# ThrottleStop not working anymore



## Alkerion (Sep 6, 2021)

Hi !
I'm facing a strange issue with Throttlestop, it doesn't want to work anymore.
I've got .ini corruption that have reset every settings back to stock.
I've installed the build 9.4, with this build I cannot modify anything under FIVR controls (say it's locked), everything is grayed.
I've to install 9.2 to be able to modify FIVR settings (still say locked but not grayed out), but nothing is applied, I also cannot change turbo ratio anymore.
Any idea what's going wrong ?
I've a Lenovo C930


----------



## unclewebb (Sep 6, 2021)

Alkerion said:


> nothing is applied


Nothing is being applied because the BIOS has locked out CPU voltage control and turbo ratio adjustments. Do you remember updating the BIOS recently? You need to install a previous BIOS version and block any updates if you want to unlock these features.

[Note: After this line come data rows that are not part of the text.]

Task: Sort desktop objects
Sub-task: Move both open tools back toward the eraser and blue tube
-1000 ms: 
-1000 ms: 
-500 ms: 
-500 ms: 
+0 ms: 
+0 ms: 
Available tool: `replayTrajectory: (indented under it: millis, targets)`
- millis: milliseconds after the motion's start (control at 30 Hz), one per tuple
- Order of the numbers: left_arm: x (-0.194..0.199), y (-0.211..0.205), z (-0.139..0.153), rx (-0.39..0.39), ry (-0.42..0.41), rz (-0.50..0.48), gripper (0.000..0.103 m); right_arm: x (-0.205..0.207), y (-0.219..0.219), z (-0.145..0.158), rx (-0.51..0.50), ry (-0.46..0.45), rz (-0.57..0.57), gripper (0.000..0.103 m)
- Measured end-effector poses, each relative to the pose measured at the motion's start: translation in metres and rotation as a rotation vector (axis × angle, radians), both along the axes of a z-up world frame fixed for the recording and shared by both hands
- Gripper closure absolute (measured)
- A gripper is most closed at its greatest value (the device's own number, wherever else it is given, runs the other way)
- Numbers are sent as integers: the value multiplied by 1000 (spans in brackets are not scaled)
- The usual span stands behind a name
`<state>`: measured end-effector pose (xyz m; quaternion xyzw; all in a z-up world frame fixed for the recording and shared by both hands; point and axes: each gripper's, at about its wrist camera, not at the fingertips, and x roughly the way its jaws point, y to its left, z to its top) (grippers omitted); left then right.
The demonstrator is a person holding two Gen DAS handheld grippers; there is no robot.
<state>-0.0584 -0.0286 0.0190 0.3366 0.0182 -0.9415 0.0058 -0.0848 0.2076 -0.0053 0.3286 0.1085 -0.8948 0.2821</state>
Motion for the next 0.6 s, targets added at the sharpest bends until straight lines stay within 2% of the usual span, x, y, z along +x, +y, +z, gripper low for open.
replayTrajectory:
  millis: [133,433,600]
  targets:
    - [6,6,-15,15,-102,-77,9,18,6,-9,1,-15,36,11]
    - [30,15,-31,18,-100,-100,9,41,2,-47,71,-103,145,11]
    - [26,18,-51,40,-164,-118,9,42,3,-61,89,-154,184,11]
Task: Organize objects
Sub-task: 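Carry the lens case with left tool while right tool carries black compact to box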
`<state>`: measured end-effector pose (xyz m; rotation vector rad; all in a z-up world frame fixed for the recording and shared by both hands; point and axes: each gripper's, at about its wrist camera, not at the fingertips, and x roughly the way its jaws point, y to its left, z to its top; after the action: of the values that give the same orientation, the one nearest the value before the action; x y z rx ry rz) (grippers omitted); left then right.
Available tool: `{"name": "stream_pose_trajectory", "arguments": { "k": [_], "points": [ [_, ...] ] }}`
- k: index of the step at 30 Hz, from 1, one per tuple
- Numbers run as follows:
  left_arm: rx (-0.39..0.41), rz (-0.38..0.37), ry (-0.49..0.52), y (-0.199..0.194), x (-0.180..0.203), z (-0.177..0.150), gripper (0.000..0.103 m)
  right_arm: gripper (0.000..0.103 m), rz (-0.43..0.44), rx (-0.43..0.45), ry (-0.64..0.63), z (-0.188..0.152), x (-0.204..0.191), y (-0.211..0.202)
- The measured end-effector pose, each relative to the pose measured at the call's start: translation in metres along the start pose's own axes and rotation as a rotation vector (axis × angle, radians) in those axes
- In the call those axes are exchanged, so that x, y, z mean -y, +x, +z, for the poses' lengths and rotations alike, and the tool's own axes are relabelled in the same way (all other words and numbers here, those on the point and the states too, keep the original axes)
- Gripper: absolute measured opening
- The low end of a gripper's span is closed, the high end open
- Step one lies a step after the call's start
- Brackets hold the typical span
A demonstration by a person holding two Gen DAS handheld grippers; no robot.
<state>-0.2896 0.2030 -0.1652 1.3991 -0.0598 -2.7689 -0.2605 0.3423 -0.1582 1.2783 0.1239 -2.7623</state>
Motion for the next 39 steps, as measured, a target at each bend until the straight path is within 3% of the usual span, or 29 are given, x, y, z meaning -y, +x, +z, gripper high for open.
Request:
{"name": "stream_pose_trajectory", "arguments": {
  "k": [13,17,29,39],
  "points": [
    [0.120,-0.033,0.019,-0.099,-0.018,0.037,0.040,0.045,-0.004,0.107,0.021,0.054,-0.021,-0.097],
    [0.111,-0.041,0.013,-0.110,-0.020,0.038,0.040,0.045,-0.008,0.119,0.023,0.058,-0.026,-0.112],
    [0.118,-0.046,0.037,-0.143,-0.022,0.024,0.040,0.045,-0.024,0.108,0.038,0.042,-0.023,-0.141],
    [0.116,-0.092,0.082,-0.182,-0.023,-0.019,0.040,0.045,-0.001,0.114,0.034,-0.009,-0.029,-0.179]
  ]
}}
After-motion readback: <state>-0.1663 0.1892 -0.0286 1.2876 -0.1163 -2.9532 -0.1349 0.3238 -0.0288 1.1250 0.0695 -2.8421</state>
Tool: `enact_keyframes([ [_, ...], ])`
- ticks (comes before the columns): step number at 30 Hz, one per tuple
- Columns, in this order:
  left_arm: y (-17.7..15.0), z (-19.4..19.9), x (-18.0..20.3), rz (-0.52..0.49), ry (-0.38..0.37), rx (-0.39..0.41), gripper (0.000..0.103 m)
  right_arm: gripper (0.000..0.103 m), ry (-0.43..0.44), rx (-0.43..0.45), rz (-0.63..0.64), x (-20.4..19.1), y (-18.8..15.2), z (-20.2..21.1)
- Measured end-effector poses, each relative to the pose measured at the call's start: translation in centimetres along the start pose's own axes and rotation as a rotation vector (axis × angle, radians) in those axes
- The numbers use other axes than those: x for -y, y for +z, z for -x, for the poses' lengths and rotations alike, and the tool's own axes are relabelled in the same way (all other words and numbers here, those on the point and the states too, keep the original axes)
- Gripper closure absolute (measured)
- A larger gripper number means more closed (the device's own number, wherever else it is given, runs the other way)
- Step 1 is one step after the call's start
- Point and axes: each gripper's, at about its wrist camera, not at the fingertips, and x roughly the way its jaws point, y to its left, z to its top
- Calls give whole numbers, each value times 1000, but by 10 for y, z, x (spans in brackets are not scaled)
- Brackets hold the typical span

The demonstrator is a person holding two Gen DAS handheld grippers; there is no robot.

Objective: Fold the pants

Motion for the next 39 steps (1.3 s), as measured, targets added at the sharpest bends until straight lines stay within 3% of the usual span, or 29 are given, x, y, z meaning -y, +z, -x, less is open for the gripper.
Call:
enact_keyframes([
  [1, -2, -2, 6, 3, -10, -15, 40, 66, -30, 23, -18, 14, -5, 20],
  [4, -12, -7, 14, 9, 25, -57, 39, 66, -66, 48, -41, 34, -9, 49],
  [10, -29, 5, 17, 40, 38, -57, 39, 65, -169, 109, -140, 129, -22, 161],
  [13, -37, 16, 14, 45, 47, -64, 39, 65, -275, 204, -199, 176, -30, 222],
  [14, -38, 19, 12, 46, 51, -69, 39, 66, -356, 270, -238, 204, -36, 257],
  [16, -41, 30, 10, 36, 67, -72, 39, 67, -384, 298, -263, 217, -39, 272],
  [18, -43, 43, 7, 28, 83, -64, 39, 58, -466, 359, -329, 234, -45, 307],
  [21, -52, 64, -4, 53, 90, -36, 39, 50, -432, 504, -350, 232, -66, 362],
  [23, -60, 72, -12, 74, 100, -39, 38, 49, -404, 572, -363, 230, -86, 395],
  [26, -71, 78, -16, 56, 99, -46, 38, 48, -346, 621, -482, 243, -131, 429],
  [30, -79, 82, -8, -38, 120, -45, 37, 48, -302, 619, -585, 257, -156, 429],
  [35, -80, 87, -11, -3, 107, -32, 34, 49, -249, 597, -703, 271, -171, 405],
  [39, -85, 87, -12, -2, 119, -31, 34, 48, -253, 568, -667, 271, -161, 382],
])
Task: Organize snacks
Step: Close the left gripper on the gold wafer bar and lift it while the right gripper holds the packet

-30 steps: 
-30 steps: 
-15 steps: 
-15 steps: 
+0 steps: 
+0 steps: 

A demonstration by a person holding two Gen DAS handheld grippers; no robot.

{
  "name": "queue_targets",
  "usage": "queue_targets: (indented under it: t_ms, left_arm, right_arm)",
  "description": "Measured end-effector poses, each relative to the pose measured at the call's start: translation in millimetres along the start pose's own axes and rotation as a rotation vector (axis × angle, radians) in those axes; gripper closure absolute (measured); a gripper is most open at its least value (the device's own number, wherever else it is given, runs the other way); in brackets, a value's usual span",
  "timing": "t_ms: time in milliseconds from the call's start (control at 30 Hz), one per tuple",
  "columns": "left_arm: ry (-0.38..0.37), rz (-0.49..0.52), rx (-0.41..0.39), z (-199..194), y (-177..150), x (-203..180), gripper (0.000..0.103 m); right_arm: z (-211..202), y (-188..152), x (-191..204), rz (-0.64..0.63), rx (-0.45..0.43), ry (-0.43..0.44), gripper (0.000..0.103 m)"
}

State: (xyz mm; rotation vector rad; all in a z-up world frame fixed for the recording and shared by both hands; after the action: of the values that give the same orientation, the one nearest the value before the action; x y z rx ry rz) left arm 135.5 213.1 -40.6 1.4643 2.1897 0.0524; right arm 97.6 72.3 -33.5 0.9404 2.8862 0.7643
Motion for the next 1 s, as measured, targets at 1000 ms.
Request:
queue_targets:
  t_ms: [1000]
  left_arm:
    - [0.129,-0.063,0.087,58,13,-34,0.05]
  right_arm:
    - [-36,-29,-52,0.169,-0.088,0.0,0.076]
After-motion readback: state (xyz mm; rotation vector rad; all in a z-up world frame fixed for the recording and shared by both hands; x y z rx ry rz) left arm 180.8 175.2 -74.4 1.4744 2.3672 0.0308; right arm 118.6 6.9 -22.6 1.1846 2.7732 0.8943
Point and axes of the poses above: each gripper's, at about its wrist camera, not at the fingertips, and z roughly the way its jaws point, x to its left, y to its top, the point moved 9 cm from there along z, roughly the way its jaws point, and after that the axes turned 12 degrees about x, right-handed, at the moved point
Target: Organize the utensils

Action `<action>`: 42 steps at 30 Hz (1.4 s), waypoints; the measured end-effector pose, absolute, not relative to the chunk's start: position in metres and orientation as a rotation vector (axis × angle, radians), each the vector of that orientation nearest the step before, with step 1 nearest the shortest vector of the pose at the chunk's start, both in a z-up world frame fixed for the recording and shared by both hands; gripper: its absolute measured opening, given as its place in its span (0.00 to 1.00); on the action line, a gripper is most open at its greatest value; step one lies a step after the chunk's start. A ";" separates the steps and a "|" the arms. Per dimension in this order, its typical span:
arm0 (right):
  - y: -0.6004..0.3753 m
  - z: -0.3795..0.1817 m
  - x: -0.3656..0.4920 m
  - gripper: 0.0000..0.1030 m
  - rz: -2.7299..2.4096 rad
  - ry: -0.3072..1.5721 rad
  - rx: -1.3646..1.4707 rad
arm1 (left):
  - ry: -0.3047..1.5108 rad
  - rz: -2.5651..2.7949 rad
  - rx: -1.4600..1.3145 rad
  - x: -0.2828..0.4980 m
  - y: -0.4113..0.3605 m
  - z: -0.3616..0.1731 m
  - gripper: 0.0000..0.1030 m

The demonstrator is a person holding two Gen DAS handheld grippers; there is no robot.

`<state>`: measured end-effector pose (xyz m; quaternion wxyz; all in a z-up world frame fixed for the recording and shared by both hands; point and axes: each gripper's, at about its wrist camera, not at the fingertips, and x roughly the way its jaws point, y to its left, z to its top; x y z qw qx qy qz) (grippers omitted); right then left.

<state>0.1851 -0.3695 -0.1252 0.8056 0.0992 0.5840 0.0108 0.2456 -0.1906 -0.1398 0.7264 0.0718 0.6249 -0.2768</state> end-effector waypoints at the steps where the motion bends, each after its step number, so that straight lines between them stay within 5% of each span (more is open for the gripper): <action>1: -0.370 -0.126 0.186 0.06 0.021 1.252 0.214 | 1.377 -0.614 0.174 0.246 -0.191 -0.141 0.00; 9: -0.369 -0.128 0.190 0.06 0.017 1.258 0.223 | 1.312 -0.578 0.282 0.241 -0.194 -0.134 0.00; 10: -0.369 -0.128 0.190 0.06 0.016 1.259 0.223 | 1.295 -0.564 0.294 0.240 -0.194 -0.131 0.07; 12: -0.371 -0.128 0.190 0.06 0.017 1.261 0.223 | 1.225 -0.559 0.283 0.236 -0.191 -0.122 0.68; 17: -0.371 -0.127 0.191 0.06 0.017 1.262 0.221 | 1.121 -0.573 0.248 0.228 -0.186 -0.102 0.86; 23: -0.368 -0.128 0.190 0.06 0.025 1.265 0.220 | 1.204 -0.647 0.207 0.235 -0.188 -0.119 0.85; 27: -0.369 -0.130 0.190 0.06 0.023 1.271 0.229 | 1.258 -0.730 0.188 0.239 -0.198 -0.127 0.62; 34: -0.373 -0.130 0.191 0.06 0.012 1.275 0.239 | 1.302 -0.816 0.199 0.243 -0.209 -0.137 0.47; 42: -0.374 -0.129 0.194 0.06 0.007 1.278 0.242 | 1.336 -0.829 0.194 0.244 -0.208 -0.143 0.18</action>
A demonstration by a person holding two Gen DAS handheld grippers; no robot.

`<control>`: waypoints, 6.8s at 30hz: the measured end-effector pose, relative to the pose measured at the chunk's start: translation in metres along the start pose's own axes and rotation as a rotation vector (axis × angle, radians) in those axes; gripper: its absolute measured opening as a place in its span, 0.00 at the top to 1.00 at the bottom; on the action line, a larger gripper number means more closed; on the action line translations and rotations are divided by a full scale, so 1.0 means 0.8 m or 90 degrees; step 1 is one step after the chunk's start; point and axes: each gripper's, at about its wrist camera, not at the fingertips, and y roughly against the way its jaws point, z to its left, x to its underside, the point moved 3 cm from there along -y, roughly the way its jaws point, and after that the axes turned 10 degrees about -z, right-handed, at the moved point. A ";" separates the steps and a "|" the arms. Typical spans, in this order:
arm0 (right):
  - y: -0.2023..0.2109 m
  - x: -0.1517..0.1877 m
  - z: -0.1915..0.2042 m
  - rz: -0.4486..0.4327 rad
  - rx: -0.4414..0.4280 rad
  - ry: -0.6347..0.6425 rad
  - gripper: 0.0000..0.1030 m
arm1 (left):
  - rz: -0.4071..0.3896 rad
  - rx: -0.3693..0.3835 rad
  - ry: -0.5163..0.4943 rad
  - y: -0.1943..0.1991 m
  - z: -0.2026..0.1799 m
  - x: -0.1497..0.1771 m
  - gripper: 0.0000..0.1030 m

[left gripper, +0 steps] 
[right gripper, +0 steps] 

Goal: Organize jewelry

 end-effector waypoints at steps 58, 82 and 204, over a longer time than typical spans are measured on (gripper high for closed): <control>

This is not a ThrottleStop issue. Use ThrottleStop 9.4. This version makes it obvious when the BIOS has locked out these features. What BIOS version are you using? You can use CPU-Z to report that info.


----------



## Alkerion (Sep 6, 2021)

I've version 8gcn37ww on my Yoga 930-13IKB, I should have updated it a few months ago.
I only noticed TS not working because of the .ini corruption.
Cannot find old BIOS on Lenovo website


----------



## unclewebb (Sep 6, 2021)

Alkerion said:


> the .ini corruption.


There is no INI corruption. Your BIOS is blocking CPU voltage control. Your BIOS is the issue. 

With older versions of ThrottleStop, no one could understand that the BIOS had locked CPU voltage control. ThrottleStop 9.4 makes this obvious. 






Trying to use an older version of ThrottleStop does not change anything. Locked is Locked. 



Alkerion said:


> Cannot find old BIOS on Lenovo website


Many manufacturers are hiding the older BIOS versions. Intel does not want consumers being in control of their CPU voltage. It is a known security risk. Look up Plundervolt. That is why CPU voltage control has been disabled. The method used to disable CPU voltage control also disables turbo ratio adjustments at the same time.  









						What is Plundervolt and How Does it Work?
					

Learn about Plundervolt, a vulnerability in Intel chips that enables hackers to hijack a chip's power supply, and how users can protect themselves.




					searchsecurity.techtarget.com


----------



## Alkerion (Sep 7, 2021)

I, thanks for the explanation.

I found an old bios and proceded to downgrade, sadly now I have a black screen an PC doesn't want to start anymore....


----------